Особый статус получили не только меха, но и некоторые меховые вещи – почти лишенные практического смысла, но ставшие абсолютным must have по капризу моды. Так, некоторые меховые муфты, изначально предназначенные для защиты рук от холода, перед Первой мировой войной приобрели внушительные, но крайне неудобные для носки габариты, достигая двух третей метра в ширину и более метра в длину. Такие экземпляры часто украшались хвостами, лапками, головой зверя. Они стоили целое состояние: увеличение размеров до гротескных «дало возможность… довести стоимость муфт до колоссальных размеров»[524]
. «Недавно одна моя знакомая забыла на извозчике муфту стоимостью в четыре тысячи пятьсот рублей», – размышлял военный журналист Ю. Елец о современной ему моде как о привилегии довольно узких кругов населения (1914)[525]. Еще одной модной нелепицей он называл объемные меховые боа, потому что «с этими боа происходит постоянная ненужная возня; они так же легко забываются везде и никакого смысла ни в каком отношении для женщин не представляют»[526].Тем временем продажи элитного русского меха только росли.
В моду входит комбинация меха с кружевом, причем не каким-нибудь, а старинным. «Пластрон и манжеты из старинного кружева и галстук из белого кружева оживляют (модный) туалет. Не всякая женщина, конечно, имеет в своем гардеробе старинные кружева», – ядовито замечал корреспондент «Вестника моды», решительно отсекая неимущих «чужих» от счастливых, модных и богатых «своих»[527]
. «К белизне горностая так идут кружева крем», – продолжал он[528]. Стоит отметить, что горностай номинально не входил в клуб «Одна тысяча», но лишь по одной причине: его шкурки были так малы, что для изготовления какой-либо вещи их требовались не десятки, и не сотни, а тысячи (так, для пошива мантии к коронации Георга V в 1911 году было заготовлено 50 тысяч горностаевых шкурок). Соответственно, и цены на горностая исчислялись не в шкурках, а в так называемых «мехах», сшитых из мелких шкурок пластинах: в данном случае именно они выступали своеобразными единицами учета.В гонку «Одна тысяча» была вовлечена и детская мода, где рекламировалось «короткое шиншилловое боа с кружевными концами» для девочек[529]
.Тема развивалась на волне интереса к русскому меху, подогретому публикацией «Венеры в мехах» (1869) Леопольда фон Захер-Мазоха, страстного тургеневианца[530]
, увлеченного русской культурой.
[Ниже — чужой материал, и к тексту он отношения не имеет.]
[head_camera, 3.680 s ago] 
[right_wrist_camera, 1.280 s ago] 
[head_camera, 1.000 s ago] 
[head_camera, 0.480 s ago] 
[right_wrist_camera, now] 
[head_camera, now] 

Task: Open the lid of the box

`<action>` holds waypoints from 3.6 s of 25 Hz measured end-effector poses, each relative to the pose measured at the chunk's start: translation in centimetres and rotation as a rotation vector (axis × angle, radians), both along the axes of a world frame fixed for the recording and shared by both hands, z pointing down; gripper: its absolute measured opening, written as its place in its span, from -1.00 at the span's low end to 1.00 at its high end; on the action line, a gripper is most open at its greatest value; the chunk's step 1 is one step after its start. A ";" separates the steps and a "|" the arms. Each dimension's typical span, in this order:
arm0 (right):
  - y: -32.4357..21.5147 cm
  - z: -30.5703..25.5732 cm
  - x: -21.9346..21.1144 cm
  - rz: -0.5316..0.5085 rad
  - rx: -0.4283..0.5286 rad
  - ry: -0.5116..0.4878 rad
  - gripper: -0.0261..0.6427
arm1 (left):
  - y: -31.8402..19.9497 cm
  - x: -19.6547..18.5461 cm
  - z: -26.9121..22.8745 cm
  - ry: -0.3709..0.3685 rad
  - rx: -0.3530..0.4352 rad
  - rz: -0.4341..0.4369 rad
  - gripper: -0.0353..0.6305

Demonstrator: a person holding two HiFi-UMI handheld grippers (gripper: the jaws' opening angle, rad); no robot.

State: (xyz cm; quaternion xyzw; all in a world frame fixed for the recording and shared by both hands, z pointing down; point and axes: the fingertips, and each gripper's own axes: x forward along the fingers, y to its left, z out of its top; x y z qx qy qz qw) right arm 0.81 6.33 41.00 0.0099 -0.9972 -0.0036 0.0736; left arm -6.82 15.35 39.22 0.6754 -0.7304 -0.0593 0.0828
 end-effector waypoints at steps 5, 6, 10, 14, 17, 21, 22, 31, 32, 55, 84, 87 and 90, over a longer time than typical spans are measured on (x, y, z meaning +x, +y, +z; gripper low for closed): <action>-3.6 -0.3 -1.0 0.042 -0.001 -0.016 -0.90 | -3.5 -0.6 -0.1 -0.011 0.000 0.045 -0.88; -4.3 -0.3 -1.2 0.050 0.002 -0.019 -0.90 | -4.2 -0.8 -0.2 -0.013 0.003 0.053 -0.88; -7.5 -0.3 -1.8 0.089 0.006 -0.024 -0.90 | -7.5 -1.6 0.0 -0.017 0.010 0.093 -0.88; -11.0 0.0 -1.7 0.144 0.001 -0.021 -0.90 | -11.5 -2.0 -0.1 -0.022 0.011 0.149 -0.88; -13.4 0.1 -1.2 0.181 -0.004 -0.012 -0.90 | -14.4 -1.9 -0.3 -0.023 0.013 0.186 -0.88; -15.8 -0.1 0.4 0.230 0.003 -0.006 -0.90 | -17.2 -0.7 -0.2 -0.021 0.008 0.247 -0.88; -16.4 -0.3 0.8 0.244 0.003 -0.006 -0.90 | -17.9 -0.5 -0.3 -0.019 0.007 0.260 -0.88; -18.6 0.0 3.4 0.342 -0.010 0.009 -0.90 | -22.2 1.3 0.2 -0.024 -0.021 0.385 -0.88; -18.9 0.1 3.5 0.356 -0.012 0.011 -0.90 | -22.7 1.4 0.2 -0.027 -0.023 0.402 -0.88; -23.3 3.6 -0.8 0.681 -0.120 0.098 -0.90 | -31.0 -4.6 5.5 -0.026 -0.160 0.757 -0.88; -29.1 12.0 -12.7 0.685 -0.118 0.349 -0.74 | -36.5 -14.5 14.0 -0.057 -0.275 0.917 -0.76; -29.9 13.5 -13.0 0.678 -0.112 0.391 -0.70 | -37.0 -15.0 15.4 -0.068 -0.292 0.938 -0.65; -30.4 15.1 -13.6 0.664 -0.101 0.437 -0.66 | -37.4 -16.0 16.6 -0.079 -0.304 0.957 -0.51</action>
Главная героиня автобиографической новеллы – вдова из Львова Ванда фон Дунаев(а), она же «Венера в мехах», отождествляющая себя с властной русской барыней («порода Екатерины [Великой] не вымирает», – пишет автор)[531]. Предмет ее страсти – русский князь, прекрасный, как Аполлон, чье великолепие лица, тела и туалета завораживали, как магия дикого зверя.«Венера в мехах» была создана в годы, когда мир активно осмысливал нордическую идею и культурный миф о северном факторе этногенеза российской цивилизации, а мода активно присваивала себе красоту природного мира Севера[532]
. Так мех стал одним из главных героев новеллы – на что недвусмысленно намекает ее заголовок. В этом ряду стоят и зелено-бархатный соболий плащ Ванды, который она надевала на голое тело (как тут не вспомнить медвежью шубу на голое тело фаворита русской царицы Григория Потемкина!), и огромная дорожная шуба (Ванда ловит в нее поклонников, как в сети), и ее меховые ботинки, и русские полусапожки из фиолетового бархата и горностая, и ренессансные вечерние платья с горностаевой опушкой и таким же плащом, и медвежья шкура в изножье кровати, и, конечно же, меховой плащ тициановой Венеры из пролога новеллы, и тяжелая женская соболья шуба из воспоминаний детства самого Захер-Мазоха[533]. Повелевает не только русская барыня: мех имеет едва ли не большую власть, заставляя чувствовать и вдыхать запах тела, мучая, пробуждая странные фантазии[534].Так Россия и ее Сибирь еще раз утвердились в качестве волнующе-притягательной стихии, а востребованность русского меха снова возросла[535]
, в этот раз благодаря его фетишизации.Историческим своеобразием Российской империи этого периода называют быстрый рост городов и значительное увеличение численности городского населения. Город был тем местом, где активно складывалась новая потребительская культура и развивалась мода: именно горожане были наиболее активными потребителями модных товаров. Однако большинство из них не привыкло к частым модным обновкам, и приобретение меха – не элитарного, представляющего гордость и славу русского промысла, а «меха вообще» – для них представляло определенные затруднения.